In this case, the reading pressure can be shared by one master and multiple slaves, or binlog can be output to an external system, such as Hadoop, which can provide query capabilities.

3. Execution of major affairs

Once a large transaction is executed, the main library must wait until the transaction is completed before it is written to the binlog.

For example, the main library executes an insert. Select has a very large insert operation, which results in the transfer of nearly a few hundred gigabytes of binlog files to read-only nodes, which in turn results in application binlog delays on read-only nodes.

As a result, DBA often reminds developers not to try delete statements to delete large amounts of data at once, but to control the amount as much as possible and proceed in batches.

4. DDL of the main library (alter, drop, create)

1. The DDL synchronization between the read-only node and the master database is carried out serially. If the DDL operation takes a long time in the master database, the slave database will consume the same time. For example, it takes 10 minutes to add a field to a 500W table in the master database, and it will also take 10 minutes to add a field to the slave node.

2. If there is a query on the slave node that takes a very long time to execute, the query will block the DDL from the master database and the table will be locked until the query ends, resulting in data delay of the slave node.

5. Lock conflict

Lock conflicts can also cause slow execution of SQL threads on slave nodes, such as having some select on the slave. SQL of for update, or using the MyISAM engine, etc.

6. the ability to copy from the library

In a general scenario, if the slave library is delayed for a few minutes due to accidental circumstances, it will catch up with the master library after recovering from the library. However, if the execution speed of the slave library is lower than that of the master library, and the master library is under constant pressure, it will lead to a long master-slave delay, which is likely to be a problem of the ability to copy from the slave library.

The execution on the slave library, that is, the sql_thread update logic, only supports single thread before version 5.6, so when the master database concurrency is high and the TPS is high, there will be a large master-slave delay.
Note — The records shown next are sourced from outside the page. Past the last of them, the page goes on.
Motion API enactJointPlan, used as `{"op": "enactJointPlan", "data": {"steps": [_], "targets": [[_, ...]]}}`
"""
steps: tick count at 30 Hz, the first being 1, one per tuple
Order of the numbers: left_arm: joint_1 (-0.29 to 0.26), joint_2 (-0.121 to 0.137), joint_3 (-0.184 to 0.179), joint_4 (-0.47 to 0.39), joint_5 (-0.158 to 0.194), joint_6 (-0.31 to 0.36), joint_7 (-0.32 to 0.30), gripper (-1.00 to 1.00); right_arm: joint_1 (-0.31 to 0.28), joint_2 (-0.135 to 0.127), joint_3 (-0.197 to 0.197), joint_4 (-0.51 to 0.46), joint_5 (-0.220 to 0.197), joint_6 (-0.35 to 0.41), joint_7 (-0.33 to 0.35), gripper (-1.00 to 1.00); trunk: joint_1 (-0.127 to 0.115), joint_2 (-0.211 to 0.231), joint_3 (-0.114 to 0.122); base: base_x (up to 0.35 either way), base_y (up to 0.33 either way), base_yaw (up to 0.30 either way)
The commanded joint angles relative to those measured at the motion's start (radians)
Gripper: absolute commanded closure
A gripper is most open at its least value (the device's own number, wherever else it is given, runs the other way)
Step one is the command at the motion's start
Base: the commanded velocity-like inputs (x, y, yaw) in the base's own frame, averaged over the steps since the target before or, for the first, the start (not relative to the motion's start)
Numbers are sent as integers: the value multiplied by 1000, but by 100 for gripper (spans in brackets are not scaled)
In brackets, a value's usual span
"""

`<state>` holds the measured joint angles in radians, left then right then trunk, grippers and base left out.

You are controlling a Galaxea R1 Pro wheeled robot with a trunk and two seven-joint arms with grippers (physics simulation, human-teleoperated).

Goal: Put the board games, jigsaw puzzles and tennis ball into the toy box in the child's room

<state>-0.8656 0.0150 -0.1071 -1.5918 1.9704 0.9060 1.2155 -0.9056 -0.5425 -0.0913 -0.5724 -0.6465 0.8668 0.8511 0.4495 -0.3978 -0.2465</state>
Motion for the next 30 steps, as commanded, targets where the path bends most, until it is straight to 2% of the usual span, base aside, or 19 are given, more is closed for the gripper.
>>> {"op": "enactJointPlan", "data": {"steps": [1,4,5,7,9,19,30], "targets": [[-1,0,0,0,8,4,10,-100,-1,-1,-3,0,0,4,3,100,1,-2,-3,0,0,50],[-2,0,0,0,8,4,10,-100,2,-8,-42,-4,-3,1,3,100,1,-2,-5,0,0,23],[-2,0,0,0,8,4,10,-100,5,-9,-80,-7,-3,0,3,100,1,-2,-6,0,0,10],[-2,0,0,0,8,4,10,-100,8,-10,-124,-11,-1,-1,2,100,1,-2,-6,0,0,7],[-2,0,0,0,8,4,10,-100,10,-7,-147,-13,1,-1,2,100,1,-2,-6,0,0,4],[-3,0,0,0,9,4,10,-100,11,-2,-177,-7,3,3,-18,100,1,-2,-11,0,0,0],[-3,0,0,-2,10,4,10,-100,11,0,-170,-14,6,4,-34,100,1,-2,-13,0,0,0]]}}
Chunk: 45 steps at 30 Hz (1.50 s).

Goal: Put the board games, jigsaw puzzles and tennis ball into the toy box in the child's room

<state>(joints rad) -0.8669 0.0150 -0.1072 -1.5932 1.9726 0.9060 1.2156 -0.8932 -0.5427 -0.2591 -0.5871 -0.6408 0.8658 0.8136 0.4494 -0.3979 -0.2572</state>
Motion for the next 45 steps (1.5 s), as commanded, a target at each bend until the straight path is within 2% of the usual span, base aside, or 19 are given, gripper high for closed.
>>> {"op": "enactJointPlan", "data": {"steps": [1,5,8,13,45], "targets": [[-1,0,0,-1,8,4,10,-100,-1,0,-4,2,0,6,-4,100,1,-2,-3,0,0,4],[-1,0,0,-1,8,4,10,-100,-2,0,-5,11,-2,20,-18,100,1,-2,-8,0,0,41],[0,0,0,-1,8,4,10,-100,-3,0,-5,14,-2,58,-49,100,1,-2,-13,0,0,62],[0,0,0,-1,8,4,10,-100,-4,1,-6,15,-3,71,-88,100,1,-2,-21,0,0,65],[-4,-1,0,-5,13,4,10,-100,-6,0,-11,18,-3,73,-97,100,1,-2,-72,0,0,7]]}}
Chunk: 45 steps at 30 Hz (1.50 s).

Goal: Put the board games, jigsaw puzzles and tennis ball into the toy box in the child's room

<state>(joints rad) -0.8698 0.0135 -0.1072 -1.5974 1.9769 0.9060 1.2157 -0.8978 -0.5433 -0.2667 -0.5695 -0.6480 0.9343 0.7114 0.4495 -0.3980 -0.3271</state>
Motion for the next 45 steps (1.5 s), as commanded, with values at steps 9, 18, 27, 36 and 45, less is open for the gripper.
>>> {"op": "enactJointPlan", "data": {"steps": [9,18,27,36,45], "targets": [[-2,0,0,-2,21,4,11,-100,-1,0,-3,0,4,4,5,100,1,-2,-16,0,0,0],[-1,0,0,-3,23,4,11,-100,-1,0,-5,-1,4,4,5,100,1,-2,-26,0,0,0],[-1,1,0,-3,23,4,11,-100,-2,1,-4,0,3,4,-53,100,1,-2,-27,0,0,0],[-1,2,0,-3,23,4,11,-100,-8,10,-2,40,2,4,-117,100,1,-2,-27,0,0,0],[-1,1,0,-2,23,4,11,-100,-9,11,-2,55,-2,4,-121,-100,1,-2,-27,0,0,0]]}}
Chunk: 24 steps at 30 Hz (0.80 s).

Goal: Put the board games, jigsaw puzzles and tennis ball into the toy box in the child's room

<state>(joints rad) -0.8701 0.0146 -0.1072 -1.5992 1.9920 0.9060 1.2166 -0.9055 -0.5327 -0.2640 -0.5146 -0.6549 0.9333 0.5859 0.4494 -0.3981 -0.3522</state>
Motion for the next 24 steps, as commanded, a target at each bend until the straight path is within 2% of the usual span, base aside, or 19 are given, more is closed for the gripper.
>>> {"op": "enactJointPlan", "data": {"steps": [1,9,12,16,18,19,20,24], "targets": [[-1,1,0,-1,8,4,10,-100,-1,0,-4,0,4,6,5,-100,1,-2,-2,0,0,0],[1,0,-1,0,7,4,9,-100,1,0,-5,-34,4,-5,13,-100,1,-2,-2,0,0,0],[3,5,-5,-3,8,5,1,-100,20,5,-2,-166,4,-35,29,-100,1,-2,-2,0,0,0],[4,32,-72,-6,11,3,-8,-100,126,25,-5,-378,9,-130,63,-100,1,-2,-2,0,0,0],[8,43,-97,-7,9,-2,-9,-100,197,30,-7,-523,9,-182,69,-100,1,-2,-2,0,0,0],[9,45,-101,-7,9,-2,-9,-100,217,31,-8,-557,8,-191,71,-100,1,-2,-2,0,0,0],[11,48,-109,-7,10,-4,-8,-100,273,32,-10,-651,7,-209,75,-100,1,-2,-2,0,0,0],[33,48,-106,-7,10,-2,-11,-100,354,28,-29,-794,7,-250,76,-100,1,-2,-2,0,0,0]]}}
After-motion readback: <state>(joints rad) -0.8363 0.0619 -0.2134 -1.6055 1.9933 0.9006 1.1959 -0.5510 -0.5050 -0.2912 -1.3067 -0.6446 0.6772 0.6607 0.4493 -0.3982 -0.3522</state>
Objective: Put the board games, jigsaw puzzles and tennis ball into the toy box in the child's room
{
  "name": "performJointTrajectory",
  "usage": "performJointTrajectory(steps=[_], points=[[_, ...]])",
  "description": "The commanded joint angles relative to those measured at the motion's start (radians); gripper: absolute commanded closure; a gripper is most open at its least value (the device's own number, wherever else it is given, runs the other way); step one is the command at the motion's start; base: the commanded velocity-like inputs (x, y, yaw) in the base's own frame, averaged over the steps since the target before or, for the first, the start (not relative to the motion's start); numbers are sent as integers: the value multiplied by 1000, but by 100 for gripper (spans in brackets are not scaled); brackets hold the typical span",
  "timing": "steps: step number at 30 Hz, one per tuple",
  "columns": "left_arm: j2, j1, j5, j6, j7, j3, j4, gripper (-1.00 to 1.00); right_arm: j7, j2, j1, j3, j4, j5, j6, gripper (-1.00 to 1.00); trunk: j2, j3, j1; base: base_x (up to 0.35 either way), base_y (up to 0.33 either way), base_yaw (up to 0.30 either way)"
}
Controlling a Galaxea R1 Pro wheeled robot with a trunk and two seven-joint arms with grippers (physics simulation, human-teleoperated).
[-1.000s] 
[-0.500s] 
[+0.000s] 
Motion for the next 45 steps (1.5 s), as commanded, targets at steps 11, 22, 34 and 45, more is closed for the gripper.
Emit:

As a result, MySQL has supported parallel replication since version 5. 7. You can set slave_parallel_workers to a number greater than 0 on the slave service, and then set the slave_parallel_type parameter to LOGICAL_CLOCK. This is fine.

The problem of master-slave synchronization is always a tradeoff between consistency and performance. It depends on the actual application scenario. If you want to reduce the master-slave delay, you can take the following measures:

Reduce the probability of concurrency of large multithreaded transactions and optimize business logic

Optimize SQL to avoid slow SQL and reduce batch operations. It is recommended to write scripts in the form of update-sleep.

Improve the configuration of the slave machine and reduce the poor efficiency of writing binlog and reading binlog from the master library.

Try to use a short link, that is, the distance between the master library and the slave server should be as short as possible to improve the port bandwidth and reduce the network delay of binlog transmission.

The business read required by real-time requirements is forced to go to the master database, and the slave database only makes disaster preparedness and backup.

This is the end of the content of "what is the reason for the master-slave delay". Thank you for your reading. If you want to know more about the industry, you can follow the website, the editor will output more high-quality practical articles for you!

Welcome to subscribe "Shulou Technology Information " to get latest news, interesting things and hot topics in the IT industry, and controls the hottest and latest Internet news, technology news and IT industry trends.

*The comments in the above article only represent the author's personal views and do not represent the views and positions of this website. If you have more insights, please feel free to contribute and share.